> Aim of the task
Where in the records does the word "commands" occur? Copy each line in which it does.

━━━━━ Recorded data

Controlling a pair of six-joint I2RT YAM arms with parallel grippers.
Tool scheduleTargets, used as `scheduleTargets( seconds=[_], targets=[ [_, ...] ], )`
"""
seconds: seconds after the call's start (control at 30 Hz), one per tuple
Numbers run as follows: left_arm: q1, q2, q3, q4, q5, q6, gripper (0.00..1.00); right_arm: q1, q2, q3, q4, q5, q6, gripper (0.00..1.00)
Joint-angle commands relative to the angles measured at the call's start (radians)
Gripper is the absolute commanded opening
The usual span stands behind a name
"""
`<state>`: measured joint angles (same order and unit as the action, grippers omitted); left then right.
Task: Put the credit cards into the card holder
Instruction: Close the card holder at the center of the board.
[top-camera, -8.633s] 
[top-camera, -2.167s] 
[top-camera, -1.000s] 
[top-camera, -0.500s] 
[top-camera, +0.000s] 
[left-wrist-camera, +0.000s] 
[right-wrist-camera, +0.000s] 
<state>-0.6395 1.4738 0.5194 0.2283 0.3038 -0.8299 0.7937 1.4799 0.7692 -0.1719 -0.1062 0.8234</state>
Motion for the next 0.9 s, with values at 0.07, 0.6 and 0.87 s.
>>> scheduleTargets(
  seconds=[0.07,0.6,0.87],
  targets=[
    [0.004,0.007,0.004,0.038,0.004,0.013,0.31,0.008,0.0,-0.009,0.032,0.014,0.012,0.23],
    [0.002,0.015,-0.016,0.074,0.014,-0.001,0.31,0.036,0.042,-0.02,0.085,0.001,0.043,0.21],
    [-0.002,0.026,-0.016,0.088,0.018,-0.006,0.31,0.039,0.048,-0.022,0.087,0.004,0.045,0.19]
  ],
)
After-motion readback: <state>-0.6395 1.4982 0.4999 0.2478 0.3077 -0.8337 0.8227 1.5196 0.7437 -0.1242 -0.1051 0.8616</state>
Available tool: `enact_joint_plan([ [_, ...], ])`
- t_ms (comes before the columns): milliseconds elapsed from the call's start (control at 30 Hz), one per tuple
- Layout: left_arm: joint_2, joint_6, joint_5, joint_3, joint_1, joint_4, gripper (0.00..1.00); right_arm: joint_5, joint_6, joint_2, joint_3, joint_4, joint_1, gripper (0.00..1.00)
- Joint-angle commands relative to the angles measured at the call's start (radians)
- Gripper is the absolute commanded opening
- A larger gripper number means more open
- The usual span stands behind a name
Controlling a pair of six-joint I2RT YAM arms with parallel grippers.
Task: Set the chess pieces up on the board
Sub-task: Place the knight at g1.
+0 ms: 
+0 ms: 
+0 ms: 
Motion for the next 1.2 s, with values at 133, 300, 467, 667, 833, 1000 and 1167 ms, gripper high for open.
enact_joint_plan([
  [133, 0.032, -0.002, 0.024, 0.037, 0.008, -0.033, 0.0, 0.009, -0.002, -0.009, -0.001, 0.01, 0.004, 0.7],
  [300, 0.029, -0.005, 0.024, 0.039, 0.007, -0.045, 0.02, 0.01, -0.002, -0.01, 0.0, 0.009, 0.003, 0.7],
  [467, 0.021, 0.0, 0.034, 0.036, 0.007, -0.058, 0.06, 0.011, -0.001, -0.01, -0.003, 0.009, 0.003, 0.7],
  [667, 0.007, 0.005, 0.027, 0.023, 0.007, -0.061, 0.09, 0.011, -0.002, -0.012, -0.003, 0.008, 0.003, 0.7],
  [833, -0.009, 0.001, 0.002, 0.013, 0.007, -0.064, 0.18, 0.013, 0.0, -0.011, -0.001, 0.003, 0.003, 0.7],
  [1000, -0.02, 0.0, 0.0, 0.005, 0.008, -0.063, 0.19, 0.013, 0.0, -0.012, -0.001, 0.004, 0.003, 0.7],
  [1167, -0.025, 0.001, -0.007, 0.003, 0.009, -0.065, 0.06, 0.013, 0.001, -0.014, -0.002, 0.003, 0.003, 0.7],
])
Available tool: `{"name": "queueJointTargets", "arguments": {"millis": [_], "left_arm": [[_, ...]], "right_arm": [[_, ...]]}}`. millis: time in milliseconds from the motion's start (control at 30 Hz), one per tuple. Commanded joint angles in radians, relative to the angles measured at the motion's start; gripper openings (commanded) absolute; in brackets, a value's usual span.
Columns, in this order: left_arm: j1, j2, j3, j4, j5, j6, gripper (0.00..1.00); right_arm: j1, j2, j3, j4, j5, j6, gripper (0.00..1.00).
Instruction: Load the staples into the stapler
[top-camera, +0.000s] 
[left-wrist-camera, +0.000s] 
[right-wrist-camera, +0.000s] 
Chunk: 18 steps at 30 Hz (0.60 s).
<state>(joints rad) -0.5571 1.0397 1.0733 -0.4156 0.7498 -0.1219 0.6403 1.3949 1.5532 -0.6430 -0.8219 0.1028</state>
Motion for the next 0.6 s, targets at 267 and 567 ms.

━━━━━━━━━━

> Response area
Joint-angle commands relative to the angles measured at the call's start (radians)
- Joint-angle commands relative to the angles measured at the call's start (radians)

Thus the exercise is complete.